L1: level-1 = individual-level; L2: level-2 = DA-level; sd: standard deviation; AIC: Akaike Information Criterion; PCV: proportional change in variance; aICC: Intra-class correlation – is called the VPC (variance partition coefficient) when conditional on the random-slope variable, thus values in table represent intercepts for individuals with mean gestational age (~39 weeks); L2ri: level-2 random intercept; L2rs: level-2 random slope; ball results were significant p < 0.05 with 999 permutations using a queen criterion spatial weight matrix

The level-2 random intercept standard deviation indicates that the mean birth weight for every DA has a degree of variability from the overall (BC-wide) mean birth weight. For the Null model, the overall birth weight intercept is was 3434.2 g with a standard deviation of 78.8. This equals a 8.6 % difference in range between 95 % of the DAs (3434.2 ± (1.96 × 78.8) = 3280.0 and 3588.8 g). Similarly, we calculate the between-DA 95 % distributional range of slopes for gestational age to fall between 255.8 and 361.6 g (308.7 ± (1.96 × 26.6)), a 29.3 % difference in how one week gestation increases birth weight between DAs.

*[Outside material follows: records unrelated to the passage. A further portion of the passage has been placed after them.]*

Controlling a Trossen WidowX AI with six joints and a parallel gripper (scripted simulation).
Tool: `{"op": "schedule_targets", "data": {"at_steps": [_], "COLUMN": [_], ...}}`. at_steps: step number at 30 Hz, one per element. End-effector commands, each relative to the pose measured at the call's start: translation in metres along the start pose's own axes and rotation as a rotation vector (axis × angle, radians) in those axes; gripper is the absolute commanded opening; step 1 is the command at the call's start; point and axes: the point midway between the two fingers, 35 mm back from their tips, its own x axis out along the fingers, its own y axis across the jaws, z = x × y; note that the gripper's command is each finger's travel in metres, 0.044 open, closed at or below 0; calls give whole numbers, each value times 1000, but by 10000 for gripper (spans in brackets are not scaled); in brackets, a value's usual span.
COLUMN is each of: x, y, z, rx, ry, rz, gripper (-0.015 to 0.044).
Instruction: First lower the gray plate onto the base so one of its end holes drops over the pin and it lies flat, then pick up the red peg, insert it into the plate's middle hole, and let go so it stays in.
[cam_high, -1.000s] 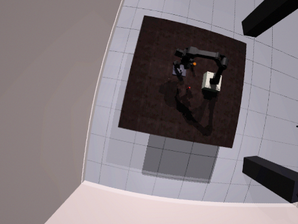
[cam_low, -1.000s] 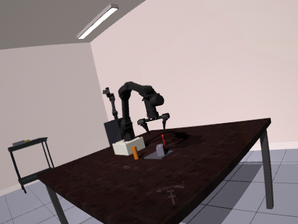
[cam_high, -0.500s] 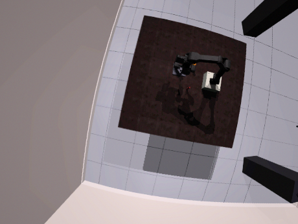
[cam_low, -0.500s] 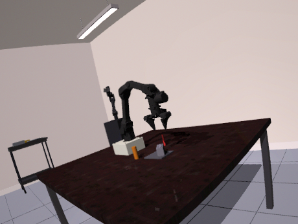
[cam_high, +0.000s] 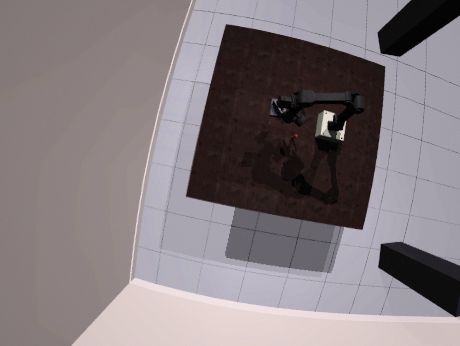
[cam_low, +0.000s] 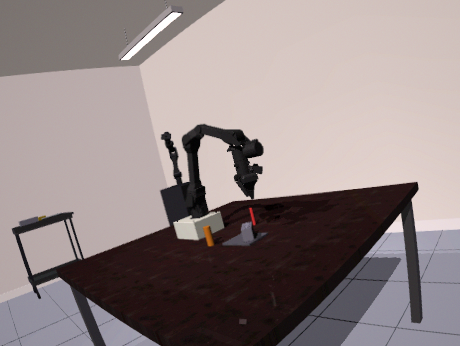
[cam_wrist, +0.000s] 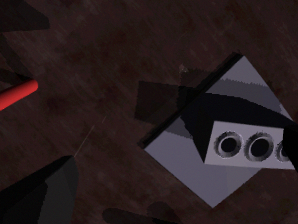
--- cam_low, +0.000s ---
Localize orange cylinder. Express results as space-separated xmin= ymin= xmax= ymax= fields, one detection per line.
xmin=203 ymin=225 xmax=214 ymax=246

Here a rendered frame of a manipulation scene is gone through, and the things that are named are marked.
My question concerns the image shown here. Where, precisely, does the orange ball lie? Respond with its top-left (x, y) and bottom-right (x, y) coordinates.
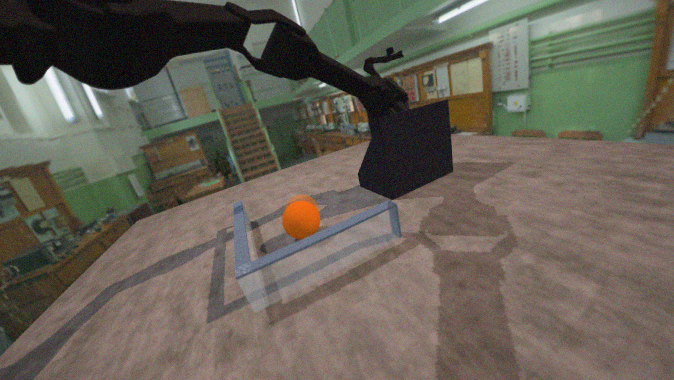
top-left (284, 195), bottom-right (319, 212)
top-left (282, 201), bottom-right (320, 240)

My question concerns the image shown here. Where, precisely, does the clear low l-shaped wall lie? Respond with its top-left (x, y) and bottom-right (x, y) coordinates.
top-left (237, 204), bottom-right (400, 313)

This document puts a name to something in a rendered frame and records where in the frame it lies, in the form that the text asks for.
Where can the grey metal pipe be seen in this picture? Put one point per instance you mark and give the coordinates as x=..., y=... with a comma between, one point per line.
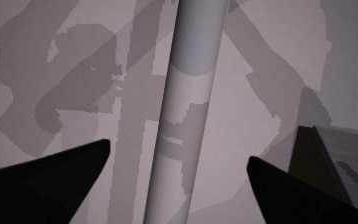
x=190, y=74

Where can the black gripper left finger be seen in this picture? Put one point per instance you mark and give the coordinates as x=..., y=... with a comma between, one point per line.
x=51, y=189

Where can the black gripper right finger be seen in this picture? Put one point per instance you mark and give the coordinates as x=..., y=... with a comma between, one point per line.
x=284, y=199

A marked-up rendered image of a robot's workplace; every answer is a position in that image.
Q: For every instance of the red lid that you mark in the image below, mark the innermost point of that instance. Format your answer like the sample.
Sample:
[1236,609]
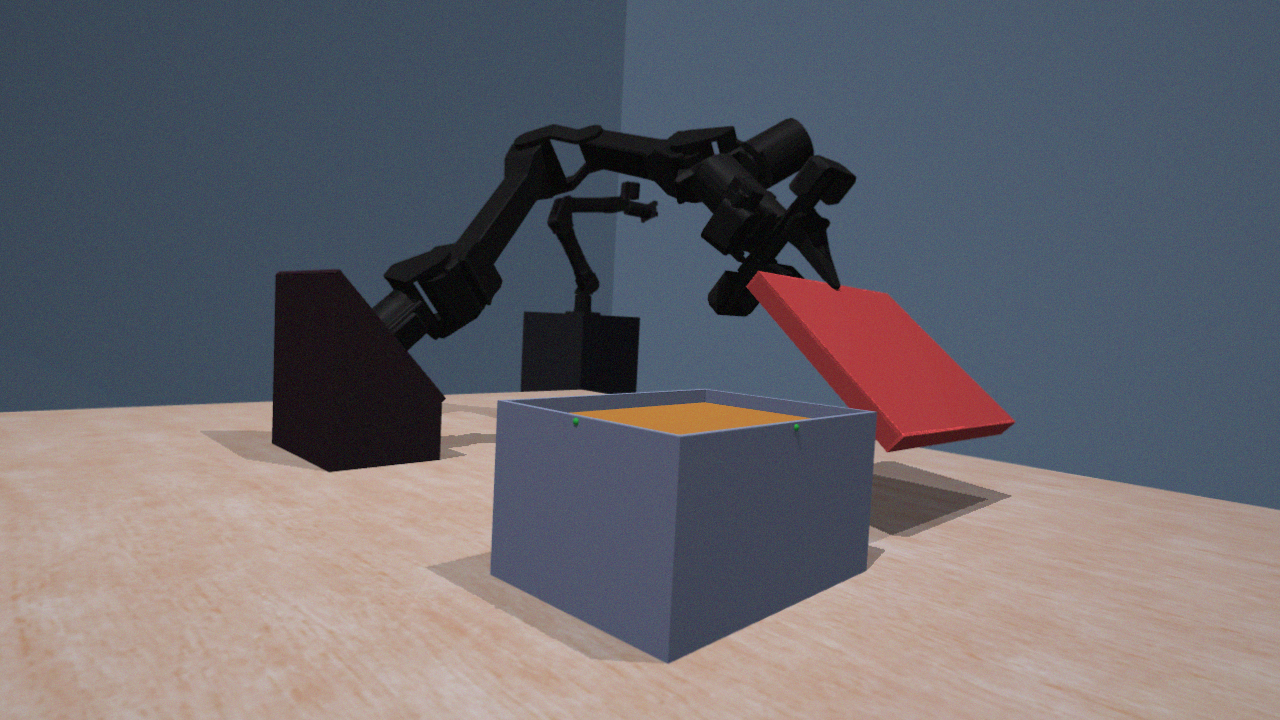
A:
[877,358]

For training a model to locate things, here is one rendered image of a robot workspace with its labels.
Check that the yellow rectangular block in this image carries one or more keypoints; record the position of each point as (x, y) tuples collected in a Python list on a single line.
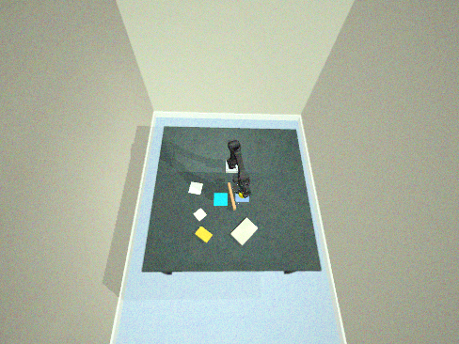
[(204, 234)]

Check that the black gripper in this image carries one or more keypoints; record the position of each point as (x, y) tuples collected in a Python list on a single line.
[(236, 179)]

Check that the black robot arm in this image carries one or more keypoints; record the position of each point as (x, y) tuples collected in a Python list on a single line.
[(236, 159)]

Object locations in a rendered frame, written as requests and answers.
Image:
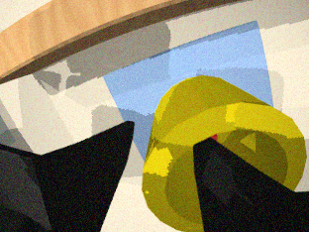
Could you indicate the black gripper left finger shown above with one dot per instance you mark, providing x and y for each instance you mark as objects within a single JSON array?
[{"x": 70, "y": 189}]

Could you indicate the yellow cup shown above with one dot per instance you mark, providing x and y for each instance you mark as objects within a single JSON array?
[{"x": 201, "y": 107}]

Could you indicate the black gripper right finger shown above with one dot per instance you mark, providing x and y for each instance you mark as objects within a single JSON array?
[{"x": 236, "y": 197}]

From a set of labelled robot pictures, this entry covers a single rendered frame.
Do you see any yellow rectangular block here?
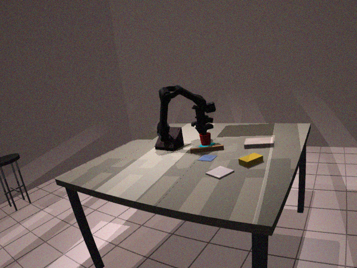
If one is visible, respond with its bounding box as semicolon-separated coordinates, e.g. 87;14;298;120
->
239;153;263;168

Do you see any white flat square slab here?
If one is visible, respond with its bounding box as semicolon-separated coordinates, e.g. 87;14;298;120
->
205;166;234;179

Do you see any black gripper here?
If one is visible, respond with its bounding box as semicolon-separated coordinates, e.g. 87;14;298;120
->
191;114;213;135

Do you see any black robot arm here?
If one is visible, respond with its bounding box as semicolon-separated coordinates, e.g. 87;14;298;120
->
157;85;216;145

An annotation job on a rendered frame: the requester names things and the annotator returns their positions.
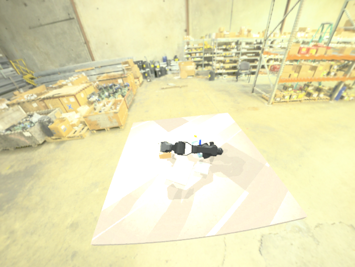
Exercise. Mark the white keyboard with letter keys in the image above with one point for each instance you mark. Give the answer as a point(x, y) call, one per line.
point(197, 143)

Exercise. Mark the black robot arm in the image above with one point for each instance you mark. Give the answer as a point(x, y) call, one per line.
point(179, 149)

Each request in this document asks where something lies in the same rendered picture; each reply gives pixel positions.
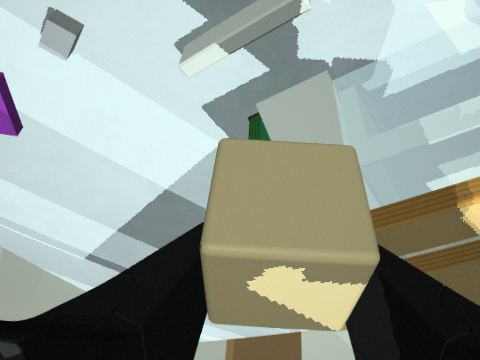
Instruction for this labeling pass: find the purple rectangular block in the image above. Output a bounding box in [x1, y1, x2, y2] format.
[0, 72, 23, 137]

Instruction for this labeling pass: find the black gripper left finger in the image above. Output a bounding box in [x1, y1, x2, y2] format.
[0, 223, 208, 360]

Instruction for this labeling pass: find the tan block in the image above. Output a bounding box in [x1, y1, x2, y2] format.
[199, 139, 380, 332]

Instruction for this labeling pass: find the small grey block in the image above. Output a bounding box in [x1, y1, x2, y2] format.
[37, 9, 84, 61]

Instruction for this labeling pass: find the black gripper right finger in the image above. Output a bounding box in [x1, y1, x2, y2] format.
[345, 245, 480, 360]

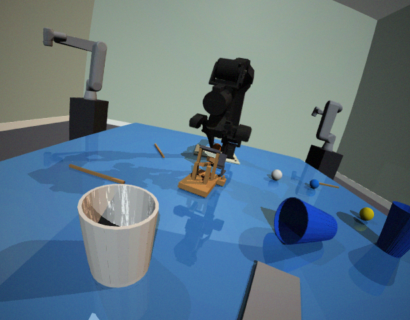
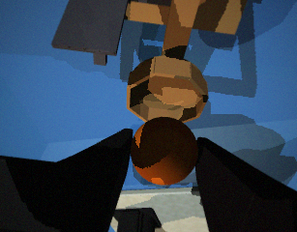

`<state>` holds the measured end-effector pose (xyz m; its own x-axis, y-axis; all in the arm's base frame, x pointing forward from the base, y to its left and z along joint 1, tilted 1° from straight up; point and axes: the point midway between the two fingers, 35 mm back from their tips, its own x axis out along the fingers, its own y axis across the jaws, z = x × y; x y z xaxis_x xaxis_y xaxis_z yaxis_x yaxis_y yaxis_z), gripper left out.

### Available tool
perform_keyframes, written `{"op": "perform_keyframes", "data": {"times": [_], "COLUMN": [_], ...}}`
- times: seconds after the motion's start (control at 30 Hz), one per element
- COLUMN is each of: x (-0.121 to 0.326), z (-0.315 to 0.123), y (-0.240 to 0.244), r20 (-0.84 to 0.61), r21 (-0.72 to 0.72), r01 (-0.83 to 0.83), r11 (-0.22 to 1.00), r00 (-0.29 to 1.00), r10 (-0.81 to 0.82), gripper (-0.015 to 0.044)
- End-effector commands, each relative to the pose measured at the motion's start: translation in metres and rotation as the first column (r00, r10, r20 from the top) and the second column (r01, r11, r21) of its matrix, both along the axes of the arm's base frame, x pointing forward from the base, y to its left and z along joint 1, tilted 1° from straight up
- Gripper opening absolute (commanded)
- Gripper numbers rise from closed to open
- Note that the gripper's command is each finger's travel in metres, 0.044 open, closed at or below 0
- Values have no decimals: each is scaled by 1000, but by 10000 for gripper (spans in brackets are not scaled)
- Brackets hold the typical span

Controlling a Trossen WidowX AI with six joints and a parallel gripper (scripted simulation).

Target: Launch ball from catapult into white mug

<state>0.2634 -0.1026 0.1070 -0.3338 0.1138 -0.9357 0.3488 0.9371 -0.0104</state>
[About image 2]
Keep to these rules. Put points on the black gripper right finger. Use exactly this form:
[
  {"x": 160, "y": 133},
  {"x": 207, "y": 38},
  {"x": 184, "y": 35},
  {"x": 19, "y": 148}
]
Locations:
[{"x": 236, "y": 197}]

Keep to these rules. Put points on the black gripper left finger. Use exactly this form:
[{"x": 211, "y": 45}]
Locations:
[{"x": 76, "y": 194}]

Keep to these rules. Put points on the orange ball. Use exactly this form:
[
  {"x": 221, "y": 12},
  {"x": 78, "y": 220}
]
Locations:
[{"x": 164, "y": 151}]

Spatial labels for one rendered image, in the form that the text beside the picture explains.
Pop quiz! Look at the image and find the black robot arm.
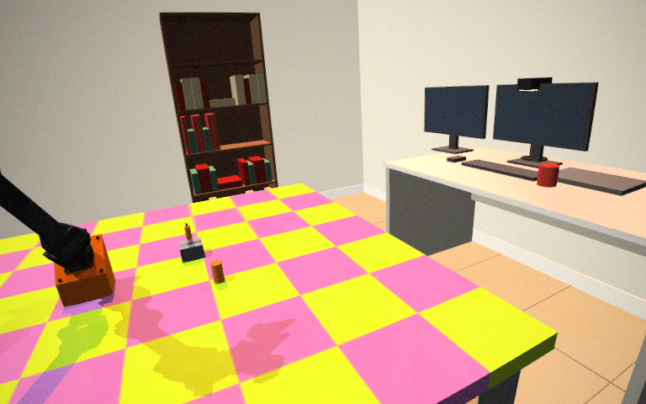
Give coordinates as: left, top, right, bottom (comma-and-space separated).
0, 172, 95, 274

The level-1 and level-2 explained PCV (L1-PCV & L2-PCV) summarizes the relative degree of explained variance at the different levels between the different models. Using the Null model as the reference, the L1-model resulted in an L1-PCV & L2-PCV of 39.7 and 27.7 % respectively (Table 5). These are fairly large PCVs, indicating the within and between-DA variance in birth weight shown in the Null model was moderately attributable to these individual (level-1) compositional factors, largely gestational age. The addition of the DA-level variables in Model 2 explained an additional 38.3 % of the DA-level variance (cumulative L2-PVC = 66 %). The additions of PM2.5 and season of birth in Model 3 further explained an additional 8.5 % of the level-2 intercept variance beyond that of Model 2. Model 4 accounted for an additional 2.3 % L2-PCV.

Spatial analyses were used as a model diagnostic to test for significant spatial autocorrelation of the model residuals. The local Moran’s I statistics reported in Table 5 indicate the degree of local spatial autocorrelation (i.e., spatial clustering) of the level-1 (L1) residuals as well as the level-2 predicted random intercepts (L2ri) and slopes (L2rs) for all five models. Interpreted in a similar manner as a regular correlation coefficient, the Moran’s I statistic reveals the existence of significant localized clustering of residuals at both level-1 and level-2 in the Null and level-1 model. The addition of level-2 variables reduced the Moran’s I substantially; however small but significant clustering remained.

Sensitivity analyses using only the non-imputed DAs (N1 = 228,765 in 6230 DAs) showed very minor differences in magnitude of significant variables in the birth weight models. In a second sensitivity analysis, we restricted the sample to only term births excluding stillbirths and congenital anomalies. As expected, there was a large reduction in the random-slope variance for gestational age due to dropping preterm births but no other differences in the observed relationships (Table 4).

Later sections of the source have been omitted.